→ **TASK**
Every entry needs to be printed exactly, please.

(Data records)

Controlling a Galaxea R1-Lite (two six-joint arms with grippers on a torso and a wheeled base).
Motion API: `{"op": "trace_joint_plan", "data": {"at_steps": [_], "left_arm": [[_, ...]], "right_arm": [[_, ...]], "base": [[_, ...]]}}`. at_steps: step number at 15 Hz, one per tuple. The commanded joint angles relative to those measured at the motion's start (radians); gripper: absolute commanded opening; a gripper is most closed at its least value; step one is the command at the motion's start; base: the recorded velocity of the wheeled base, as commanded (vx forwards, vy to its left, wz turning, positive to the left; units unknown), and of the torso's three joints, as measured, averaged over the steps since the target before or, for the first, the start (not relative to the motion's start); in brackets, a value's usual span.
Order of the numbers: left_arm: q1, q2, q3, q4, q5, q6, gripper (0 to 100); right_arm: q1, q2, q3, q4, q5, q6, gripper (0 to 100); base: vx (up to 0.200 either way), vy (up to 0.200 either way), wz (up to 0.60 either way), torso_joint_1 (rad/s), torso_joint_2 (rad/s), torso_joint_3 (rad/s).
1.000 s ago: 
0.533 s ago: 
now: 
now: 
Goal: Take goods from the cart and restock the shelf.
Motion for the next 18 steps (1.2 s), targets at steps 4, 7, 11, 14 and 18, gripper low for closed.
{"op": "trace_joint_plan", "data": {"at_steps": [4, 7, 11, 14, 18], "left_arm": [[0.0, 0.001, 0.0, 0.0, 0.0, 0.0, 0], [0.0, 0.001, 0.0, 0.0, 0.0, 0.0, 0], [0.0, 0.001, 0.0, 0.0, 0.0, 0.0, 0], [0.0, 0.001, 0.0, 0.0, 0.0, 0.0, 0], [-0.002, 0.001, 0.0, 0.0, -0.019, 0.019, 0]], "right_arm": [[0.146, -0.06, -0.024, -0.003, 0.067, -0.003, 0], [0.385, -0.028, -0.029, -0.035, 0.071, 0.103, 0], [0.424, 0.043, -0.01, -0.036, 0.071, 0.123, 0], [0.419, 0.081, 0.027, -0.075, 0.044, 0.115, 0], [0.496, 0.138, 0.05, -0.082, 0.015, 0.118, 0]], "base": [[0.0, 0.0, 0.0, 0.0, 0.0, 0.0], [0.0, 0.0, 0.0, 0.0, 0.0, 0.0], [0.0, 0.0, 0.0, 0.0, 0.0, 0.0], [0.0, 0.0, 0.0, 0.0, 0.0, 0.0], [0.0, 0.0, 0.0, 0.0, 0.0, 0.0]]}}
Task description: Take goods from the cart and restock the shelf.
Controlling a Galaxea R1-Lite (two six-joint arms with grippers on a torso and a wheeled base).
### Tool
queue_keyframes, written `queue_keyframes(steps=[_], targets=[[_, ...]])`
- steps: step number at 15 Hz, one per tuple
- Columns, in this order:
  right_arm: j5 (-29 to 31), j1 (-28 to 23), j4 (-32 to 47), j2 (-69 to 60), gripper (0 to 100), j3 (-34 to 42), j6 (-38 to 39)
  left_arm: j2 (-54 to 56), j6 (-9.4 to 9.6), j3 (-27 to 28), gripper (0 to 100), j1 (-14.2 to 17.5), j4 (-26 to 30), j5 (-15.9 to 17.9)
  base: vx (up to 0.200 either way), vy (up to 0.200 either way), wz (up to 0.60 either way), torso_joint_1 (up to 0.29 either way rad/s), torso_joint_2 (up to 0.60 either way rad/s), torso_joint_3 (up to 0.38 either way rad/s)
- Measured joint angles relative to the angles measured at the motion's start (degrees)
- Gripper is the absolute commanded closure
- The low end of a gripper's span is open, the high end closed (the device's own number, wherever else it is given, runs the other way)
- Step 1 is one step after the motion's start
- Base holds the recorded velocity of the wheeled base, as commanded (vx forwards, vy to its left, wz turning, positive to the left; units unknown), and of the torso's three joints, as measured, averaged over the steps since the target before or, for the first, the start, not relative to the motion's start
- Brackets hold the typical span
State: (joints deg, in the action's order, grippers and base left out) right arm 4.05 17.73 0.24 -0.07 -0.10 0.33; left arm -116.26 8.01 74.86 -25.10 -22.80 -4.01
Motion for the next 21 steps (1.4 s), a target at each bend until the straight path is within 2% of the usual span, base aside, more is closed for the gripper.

→ **YOUR SOLUTION**
Controlling a Galaxea R1-Lite (two six-joint arms with grippers on a torso and a wheeled base).
Motion API: `{"op": "trace_joint_plan", "data": {"at_steps": [_], "left_arm": [[_, ...]], "right_arm": [[_, ...]], "base": [[_, ...]]}}`. at_steps: step number at 15 Hz, one per tuple. The commanded joint angles relative to those measured at the motion's start (radians); gripper: absolute commanded opening; a gripper is most closed at its least value; step one is the command at the motion's start; base: the recorded velocity of the wheeled base, as commanded (vx forwards, vy to its left, wz turning, positive to the left; units unknown), and of the torso's three joints, as measured, averaged over the steps since the target before or, for the first, the start (not relative to the motion's start); in brackets, a value's usual span.
Order of the numbers: left_arm: q1, q2, q3, q4, q5, q6, gripper (0 to 100); right_arm: q1, q2, q3, q4, q5, q6, gripper (0 to 100); base: vx (up to 0.200 either way), vy (up to 0.200 either way), wz (up to 0.60 either way), torso_joint_1 (rad/s), torso_joint_2 (rad/s), torso_joint_3 (rad/s).
1.000 s ago: 
0.533 s ago: 
now: 
now: 
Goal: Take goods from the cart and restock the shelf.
Motion for the next 18 steps (1.2 s), targets at steps 4, 7, 11, 14 and 18, gripper low for closed.
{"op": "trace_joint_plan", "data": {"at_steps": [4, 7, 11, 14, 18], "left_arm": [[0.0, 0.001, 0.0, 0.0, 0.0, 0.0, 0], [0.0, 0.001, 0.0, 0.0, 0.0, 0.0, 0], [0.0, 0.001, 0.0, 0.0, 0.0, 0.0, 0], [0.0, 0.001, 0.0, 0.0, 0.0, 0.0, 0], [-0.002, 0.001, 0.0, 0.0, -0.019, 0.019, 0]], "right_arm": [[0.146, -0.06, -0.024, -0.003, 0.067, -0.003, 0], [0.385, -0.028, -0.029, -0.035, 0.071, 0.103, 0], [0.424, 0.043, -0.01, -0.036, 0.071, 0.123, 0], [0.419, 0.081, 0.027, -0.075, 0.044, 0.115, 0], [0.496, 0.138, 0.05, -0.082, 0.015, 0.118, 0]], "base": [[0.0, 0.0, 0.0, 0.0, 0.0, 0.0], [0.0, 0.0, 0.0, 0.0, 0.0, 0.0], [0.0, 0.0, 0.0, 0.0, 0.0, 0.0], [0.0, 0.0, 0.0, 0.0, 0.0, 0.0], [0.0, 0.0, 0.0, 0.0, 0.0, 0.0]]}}
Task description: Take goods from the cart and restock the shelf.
Controlling a Galaxea R1-Lite (two six-joint arms with grippers on a torso and a wheeled base).
### Tool
queue_keyframes, written `queue_keyframes(steps=[_], targets=[[_, ...]])`
- steps: step number at 15 Hz, one per tuple
- Columns, in this order:
  right_arm: j5 (-29 to 31), j1 (-28 to 23), j4 (-32 to 47), j2 (-69 to 60), gripper (0 to 100), j3 (-34 to 42), j6 (-38 to 39)
  left_arm: j2 (-54 to 56), j6 (-9.4 to 9.6), j3 (-27 to 28), gripper (0 to 100), j1 (-14.2 to 17.5), j4 (-26 to 30), j5 (-15.9 to 17.9)
  base: vx (up to 0.200 either way), vy (up to 0.200 either way), wz (up to 0.60 either way), torso_joint_1 (up to 0.29 either way rad/s), torso_joint_2 (up to 0.60 either way rad/s), torso_joint_3 (up to 0.38 either way rad/s)
- Measured joint angles relative to the angles measured at the motion's start (degrees)
- Gripper is the absolute commanded closure
- The low end of a gripper's span is open, the high end closed (the device's own number, wherever else it is given, runs the other way)
- Step 1 is one step after the motion's start
- Base holds the recorded velocity of the wheeled base, as commanded (vx forwards, vy to its left, wz turning, positive to the left; units unknown), and of the torso's three joints, as measured, averaged over the steps since the target before or, for the first, the start, not relative to the motion's start
- Brackets hold the typical span
State: (joints deg, in the action's order, grippers and base left out) right arm 4.05 17.73 0.24 -0.07 -0.10 0.33; left arm -116.26 8.01 74.86 -25.10 -22.80 -4.01
Motion for the next 21 steps (1.4 s), a target at each bend until the straight path is within 2% of the usual span, base aside, more is closed for the gripper.

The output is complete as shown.